7. Comfortable Clothes
Wear loose and light clothes. You’re falling asleep and nobody is watching you, so get rid of what you think is trendy.
8. Exercise Daily
Vigorous exercise is best, but even light exercise is better than no activity. Exercise at any time of day, but not at the expense of your sleep.
9. Zero Electronics
Turn off all electronic devices, including the TV, laptop, iPad, mobiles and even the Wi-Fi. Your bedroom is a place for you to sleep and relax in–not to work and surf the internet in. You’re likely to stay up longer if you’re using an electronic device while trying to sleep.
10. Evaluate Your Room
Design your sleep environment to establish the conditions you need for sleep. Your bedroom should be cool – between 60 and 67 degrees. Your bedroom should also be free from any noise that can disturb your sleep. Finally, your bedroom should be free from any light.
Check your room for noises or other distractions. This includes a bed partner’s sleep disruptions such as snoring. Consider using blackout curtains, eye shades, ear plugs, “white noise” machines, humidifiers, fans and other devices.
11. Dark Room
Some people cannot sleep if the light is coming through from somewhere. Get a think pair of curtains or maybe just a good sleep mask. Check your room for noises or other distractions. This includes partner’s sleep disruptions such as snoring. Consider using darker curtains, sleeping masks, ear plugs for snoring, “white noise” machines, humidifiers, fans and other devices.
12. Keep Noise Down
If you can’t avoid or eliminate noise from neighbors, traffic, or other people in your household, try masking it with a fan or sound machine. Earplugs may also help.
13. Keep Your Room Cool
Most people sleep best in a slightly cool room (around 65° F or 18° C) with adequate ventilation. A bedroom that is too hot or too cold can interfere with quality sleep.
14. Sleep On A Comfortable Mattress And Pillows
Make sure your mattress is comfortable and supportive. The one you have been using for years may have exceeded its life expectancy – about 9 or 10 years for most good quality mattresses. Have comfortable pillows and make the room attractive and inviting for sleep but also free of allergens that might affect you and objects that might cause you to slip or fall if you have to get up.
15. Don’t Try Too Hard
Been in bed for an hour and still cannot sleep? Do something else. Don’t stress yourself to sleep. It will make it even harder to drift off. Just get up, go have water, walk around the house or read a book. Stop thinking about sleeping for a while and sleep will come to you itself.
16. Limit Caffeine And Nicotine
You might be surprised to know that caffeine can cause sleep problems up to ten to twelve hours after drinking it! Similarly, smoking is another stimulant that can disrupt your sleep, especially if you smoke close to bedtime.

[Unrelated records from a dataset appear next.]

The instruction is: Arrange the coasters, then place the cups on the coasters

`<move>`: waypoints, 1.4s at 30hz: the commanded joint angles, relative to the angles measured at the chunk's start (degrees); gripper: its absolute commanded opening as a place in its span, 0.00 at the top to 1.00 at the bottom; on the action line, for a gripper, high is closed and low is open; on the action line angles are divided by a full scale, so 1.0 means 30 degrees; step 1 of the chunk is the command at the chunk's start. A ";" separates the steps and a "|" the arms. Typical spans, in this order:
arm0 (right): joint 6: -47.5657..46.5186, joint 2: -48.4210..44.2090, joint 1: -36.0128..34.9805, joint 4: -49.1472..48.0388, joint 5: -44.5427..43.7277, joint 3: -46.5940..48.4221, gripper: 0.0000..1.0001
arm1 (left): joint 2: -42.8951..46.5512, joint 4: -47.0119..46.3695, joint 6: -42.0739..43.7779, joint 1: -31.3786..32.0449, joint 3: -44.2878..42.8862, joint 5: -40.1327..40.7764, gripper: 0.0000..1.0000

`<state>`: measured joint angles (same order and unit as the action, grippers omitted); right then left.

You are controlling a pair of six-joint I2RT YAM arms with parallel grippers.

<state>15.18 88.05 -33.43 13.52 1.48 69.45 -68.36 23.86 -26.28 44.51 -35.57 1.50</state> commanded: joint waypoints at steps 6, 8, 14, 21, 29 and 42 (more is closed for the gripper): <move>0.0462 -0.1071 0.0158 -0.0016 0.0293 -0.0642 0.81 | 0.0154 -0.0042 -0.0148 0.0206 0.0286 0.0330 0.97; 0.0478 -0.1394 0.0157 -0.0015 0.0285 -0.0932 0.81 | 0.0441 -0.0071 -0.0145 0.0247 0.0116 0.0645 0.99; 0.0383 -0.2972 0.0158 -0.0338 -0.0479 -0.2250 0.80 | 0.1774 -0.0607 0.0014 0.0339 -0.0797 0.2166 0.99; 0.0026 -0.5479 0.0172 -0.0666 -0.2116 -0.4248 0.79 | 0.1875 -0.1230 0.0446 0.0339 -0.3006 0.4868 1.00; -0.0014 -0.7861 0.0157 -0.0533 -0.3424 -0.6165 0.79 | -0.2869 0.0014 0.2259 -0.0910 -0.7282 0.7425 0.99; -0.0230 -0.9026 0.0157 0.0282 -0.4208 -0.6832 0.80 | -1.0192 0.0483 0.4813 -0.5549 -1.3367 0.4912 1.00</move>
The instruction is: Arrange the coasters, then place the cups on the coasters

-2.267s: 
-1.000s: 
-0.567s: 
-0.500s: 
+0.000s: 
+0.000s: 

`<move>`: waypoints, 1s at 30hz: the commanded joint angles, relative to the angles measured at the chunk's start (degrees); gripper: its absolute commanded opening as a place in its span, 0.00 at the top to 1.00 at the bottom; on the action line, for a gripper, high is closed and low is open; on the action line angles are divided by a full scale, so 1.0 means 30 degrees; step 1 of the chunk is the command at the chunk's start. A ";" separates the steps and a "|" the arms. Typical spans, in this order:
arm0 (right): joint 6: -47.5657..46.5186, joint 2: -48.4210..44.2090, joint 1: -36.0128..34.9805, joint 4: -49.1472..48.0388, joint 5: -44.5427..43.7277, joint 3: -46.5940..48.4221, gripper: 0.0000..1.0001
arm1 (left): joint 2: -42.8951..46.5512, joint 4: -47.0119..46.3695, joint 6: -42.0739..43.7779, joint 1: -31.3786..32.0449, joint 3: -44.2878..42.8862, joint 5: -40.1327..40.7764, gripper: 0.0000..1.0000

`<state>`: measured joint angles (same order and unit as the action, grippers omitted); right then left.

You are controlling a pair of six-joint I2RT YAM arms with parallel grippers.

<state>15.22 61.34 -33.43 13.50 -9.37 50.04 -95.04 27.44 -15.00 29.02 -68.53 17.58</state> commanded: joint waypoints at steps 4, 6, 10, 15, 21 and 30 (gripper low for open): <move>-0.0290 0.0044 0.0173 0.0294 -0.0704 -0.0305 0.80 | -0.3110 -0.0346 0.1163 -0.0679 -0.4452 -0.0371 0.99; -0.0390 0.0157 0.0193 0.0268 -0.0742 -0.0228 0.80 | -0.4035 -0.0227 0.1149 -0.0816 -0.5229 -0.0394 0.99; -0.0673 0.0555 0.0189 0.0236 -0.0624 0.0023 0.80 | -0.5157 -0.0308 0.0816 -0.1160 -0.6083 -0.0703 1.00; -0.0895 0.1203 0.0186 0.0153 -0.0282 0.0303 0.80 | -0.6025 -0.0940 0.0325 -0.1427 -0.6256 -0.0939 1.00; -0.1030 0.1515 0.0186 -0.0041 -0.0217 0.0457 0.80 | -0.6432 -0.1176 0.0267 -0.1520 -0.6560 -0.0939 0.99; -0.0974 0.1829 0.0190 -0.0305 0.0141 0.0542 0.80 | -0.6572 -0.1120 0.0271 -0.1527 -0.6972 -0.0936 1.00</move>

17. Avoid Big Meals At Night
Try to make dinnertime earlier in the evening, and avoid heavy, rich foods within two hours of bed. Spicy or acidic foods can cause stomach trouble and heartburn.
18. Avoid Alcohol Before Bed
While a nightcap may help you relax, it interferes with your sleep cycle once you’re out.
19. Progressive muscle relaxation
Starting with your toes, tense all the muscles as tightly as you can, then completely relax. Work your way up to the top of your head.
20. Visualizing A Peaceful, Restful Place
Close your eyes and imagine a place that’s calming and peaceful. Concentrate on how relaxed this place makes you feel.